Open eskimor opened 1 year ago
For the stack limit, I just had the following idea: Extend the upcoming time dispute mechanism:
Approval checkers could not only report time, but also maximum stack depth.
We are able to assume some upper bound for the stack depth fluctuations across supported architectures/implementations/etc.
Let's assume above upper bound for fluctuation is 2, then we can have the backers commit to some bound X. Approval checkers are allowed a much larger limit like 6*X. Now in the honest case, approval checkers will never exceed the limit - hence no indeterminism.
For the dishonest case, we do the same as in time disputes: We start charging the backers once the approval checkers say that the stack limit was larger than 2*X, because we can then be sure, even with implementation differences that the backers are faulty and are the ones to punish. If backers push it further they could still trigger a dispute, but given the data we would not punish those dispute raising validators, but likely slash backers a lot instead.
We might be able to extend the "time dispute" mechanism to address all not otherwise solvable indeterminism sources.
This issue has been mentioned on Polkadot Forum. There might be relevant details there:
https://forum.polkadot.network/t/ux-implications-of-pvf-executor-environment-versioning/2519/25
Here's a couple to start the list:
Indeterminism source | Explanation | Mitigations | Status |
---|---|---|---|
Differences in preparation/execution time on different machines | Can lead to jobs timing out on some machines and not others | Mitigated somewhat by counting CPU time instead of wall clock time, the former being more independent of system load. | implemented |
Differences in available memory on different machines | Can lead to jobs hitting OOM on some machines and not others. | Some mitigations are being researched, such as https://github.com/paritytech/polkadot-sdk/issues/745 and https://github.com/paritytech/polkadot-sdk/issues/767. | future |
Not exactly indeterminism, but closely related:
The NaN representation of floating points. Wasmtime has an option for that that, but other implementations might use a different representation.
The allocator algorithm. At the moment, every implementation has to copy the exact behavior of the Substrate allocator down to the smallest detail. I would personally in generally be strongly in favor of removing this allocator altogether (it's in general a poor design for several reasons) and moving the memory allocation to the runtime, but that needs a refactor of many host functions.

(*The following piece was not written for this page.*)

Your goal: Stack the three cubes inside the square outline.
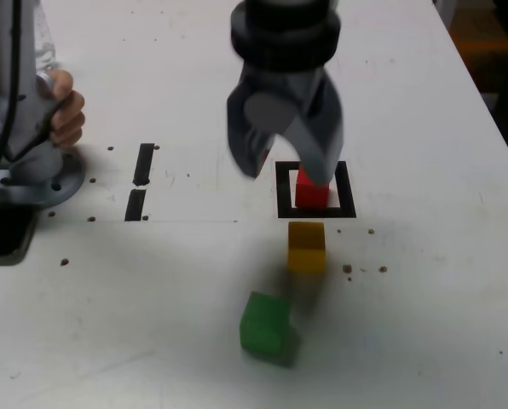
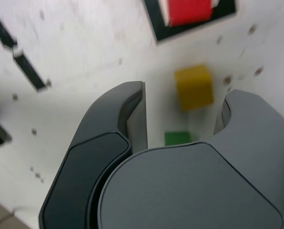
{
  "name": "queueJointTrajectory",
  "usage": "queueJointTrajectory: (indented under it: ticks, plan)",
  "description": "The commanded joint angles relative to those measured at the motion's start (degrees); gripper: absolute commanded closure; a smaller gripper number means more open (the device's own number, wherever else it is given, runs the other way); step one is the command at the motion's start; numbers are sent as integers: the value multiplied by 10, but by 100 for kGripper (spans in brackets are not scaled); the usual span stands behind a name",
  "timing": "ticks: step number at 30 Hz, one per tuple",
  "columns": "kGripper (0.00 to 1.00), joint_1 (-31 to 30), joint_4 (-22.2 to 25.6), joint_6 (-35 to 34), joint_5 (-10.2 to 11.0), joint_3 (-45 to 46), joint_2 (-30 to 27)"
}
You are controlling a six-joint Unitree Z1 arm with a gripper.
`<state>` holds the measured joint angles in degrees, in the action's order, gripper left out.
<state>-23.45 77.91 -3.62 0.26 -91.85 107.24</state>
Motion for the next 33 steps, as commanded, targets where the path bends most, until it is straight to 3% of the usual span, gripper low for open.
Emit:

I found an old issue listing sources of indeterminism: https://github.com/paritytech/polkadot-sdk/issues/990. I haven't gone through in depth, but I see some have already been mentioned here.
In order to systematically address all sources of indeterminism we have in PVF execution (and preparation), we should start with a list.
I would like to have in the guide a list of all possible sources we can think of, with sections following that list explaining each one in detail together with implemented or possible mitigations.